Die USA selbst unterhalten, nachdem die Nixon-Administration 1969 eine weitere Arbeit an Offensivkapazitäten untersagt hatte, angeblich nur mehr ein 'Defensivprogramm' im Bereich der Biowaffenforschung. Der dual-use Charakter eines Biowaffenprogrammes ist jedoch evident, 'Defensivforschung' kann jederzeit wieder in ein Offensivprogramm konvertiert werden (Streit um die Wiederinbetriebnahme eines Labors für die Maul-und-Klauenseuche im Irak). Nur wenige Tage vor dem 11. September hat eine Veröffentlichung in der New York Times aufhorchen lassen (Pentagon bestätigt nach Pressebericht Forschung an biologischen Kampfstoffen).

Die Vertragsverletzungen des Irak wurden jahrelang von der UNSCOM, der "UN Special Commission" zur Verifikation des Status und der Zerstörung des irakischen nuklearen, biologischen, chemischen und Raketenrüstungsprogramms untersucht. Der letzte Bericht, wurde am 29.1.1999, nach der Ausweisung der UN-Inspektoren aus dem Irak veröffentlicht. Dieser Bericht zeigte deutlich, dass Irak die UNSCOM bis 1995 - wie in allen anderen Bereichen von Massenvernichtungswaffen auch - an der Nase herumgeführt und nur zugegeben hatte, was gerade beweisbar war. Nachgewiesen werden konnte, dass Irak ein voll entwickeltes B-Waffen Programm betrieben hat, wobei 21 oder 25 Sprengköpfe von Al-Hussein Raketen mit B-Waffen bestückt wurden, davon 16 mit Anthrax. Ebenso wurden Sprengkörper für Flächenbombardements mit biologischen Kampfstoffen befüllt.

Die Fallbeispiele demonstrieren - auch Südafrika mit seinem ehemals offensiven B-Waffen-Programm wäre hier noch zu nennen - die Notwendigkeit von Vor-Ort-Inspektionen. Die Internationale Atomenergie Organisation (IAEA) führt seit langem Verifikationsmaßnahmen in zivilen kerntechnischen Anlagen durch und seit der Entdeckung des verdeckten irakischen Atomwaffenprogramms zunehmend auch Verdachtskontrollen (Nuklearterrorismus). Auch der C-Waffen-Vertrag hat seit 1997 sein eigene Kontrollregime, die "Organization for the Prohibition of Chemical Weapons" (OPCW). Die AHG hatte eine ähnliche Organisation, die "Organization for the Prohibition of Bacteriological (Biological) and Toxin Weapons" (OPBTW) vorgeschlagen. Ein solches Modell - mit einer eigenen internationalen Agentur - wäre langfristig auch im B-Waffen-Bereich wünschenswert gewesen, auch wenn hier die Probleme der Verifikation der technischen Natur nach differenzierter, aber grundsätzlich nicht unlösbar sind.

Statt dessen deutet der eingeschlagene Kurs der gegenwärtigen US-Regierung auf einen Rückzug aus der multilateralen Rüstungskontrolle und einer kooperativ definierten Sicherheitspolitik hin. Die Begründungen, die der US-Delegierte John Bolton zu Beginn der BWC-Überprüfungskonferenz am 19.11.01 abgab, sind folgende: Ein Kontrollregime würde die defensive US-Biowaffenforschung behindern, die Export-Kontrollen der USA unterlaufen können und die Biotechnologie-Industrie der USA behindern (Eine Frage der Ehrlichkeit).

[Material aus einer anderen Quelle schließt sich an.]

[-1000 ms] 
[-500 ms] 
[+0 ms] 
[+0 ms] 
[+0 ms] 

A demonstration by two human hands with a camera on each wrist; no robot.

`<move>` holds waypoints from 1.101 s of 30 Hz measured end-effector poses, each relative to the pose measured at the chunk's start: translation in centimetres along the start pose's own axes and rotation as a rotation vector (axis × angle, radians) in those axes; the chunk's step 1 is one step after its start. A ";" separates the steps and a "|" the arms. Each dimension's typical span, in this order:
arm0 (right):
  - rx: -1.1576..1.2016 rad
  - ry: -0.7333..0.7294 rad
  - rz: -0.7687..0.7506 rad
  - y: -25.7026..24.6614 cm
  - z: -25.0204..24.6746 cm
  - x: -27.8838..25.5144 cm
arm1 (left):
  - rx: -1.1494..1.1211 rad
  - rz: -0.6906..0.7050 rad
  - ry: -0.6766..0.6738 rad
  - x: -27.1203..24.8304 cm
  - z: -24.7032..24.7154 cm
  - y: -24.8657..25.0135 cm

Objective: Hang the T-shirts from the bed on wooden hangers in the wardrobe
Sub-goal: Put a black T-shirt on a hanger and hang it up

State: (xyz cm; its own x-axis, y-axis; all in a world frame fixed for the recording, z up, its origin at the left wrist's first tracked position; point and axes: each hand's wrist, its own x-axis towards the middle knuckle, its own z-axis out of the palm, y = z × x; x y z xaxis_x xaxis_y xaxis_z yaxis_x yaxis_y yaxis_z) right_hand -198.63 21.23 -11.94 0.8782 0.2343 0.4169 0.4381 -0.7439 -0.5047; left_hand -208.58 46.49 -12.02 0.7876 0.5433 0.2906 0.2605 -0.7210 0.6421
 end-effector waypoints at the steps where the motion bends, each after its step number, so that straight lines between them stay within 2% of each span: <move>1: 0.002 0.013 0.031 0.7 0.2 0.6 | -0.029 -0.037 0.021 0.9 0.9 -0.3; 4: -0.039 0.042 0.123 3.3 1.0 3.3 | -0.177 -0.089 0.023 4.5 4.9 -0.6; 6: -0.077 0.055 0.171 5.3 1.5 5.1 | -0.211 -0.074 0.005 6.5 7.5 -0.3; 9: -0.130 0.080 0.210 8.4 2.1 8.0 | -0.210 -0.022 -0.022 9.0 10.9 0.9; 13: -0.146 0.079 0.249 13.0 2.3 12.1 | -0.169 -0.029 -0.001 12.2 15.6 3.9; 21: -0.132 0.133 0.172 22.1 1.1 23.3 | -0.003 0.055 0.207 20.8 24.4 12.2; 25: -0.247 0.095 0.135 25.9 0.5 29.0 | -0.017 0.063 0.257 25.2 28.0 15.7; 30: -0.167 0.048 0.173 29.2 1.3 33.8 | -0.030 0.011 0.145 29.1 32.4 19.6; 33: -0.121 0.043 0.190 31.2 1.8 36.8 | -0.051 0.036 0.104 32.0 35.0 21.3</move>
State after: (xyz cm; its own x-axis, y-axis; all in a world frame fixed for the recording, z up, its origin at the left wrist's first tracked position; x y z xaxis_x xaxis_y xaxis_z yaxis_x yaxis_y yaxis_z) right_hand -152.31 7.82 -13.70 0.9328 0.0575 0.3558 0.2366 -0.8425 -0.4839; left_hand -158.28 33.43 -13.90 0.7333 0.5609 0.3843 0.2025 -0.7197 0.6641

Insgesamt ist die Behauptung der USA, die BWC sei überhaupt nicht verifizierbar, ein Rückgriff in die Klischee-Kiste des tiefsten Kalten Krieges der frühen 60er Jahre, als die Falken in den USA einen Atomteststopp-Vertrag mit dem Argument ablehnten, ein solcher sei nicht verifizierbar, weil die Sowjets dann eben über kurz oder lang ihre Nukleartest auf der Rückseite des Mondes durchführen würden. Die Bush-Junior-Regierung ist die erzreaktionärste seit Ronald Reagan. Und sie dürfte auch weiterhin versuchen, jede neue vertraglich bindende und multilaterale Rüstungskontrollmaßnahme zu desavouieren und bestehende, wie den ABM-Vertrag, bei Bedarf einseitig außer Kraft zu setzen.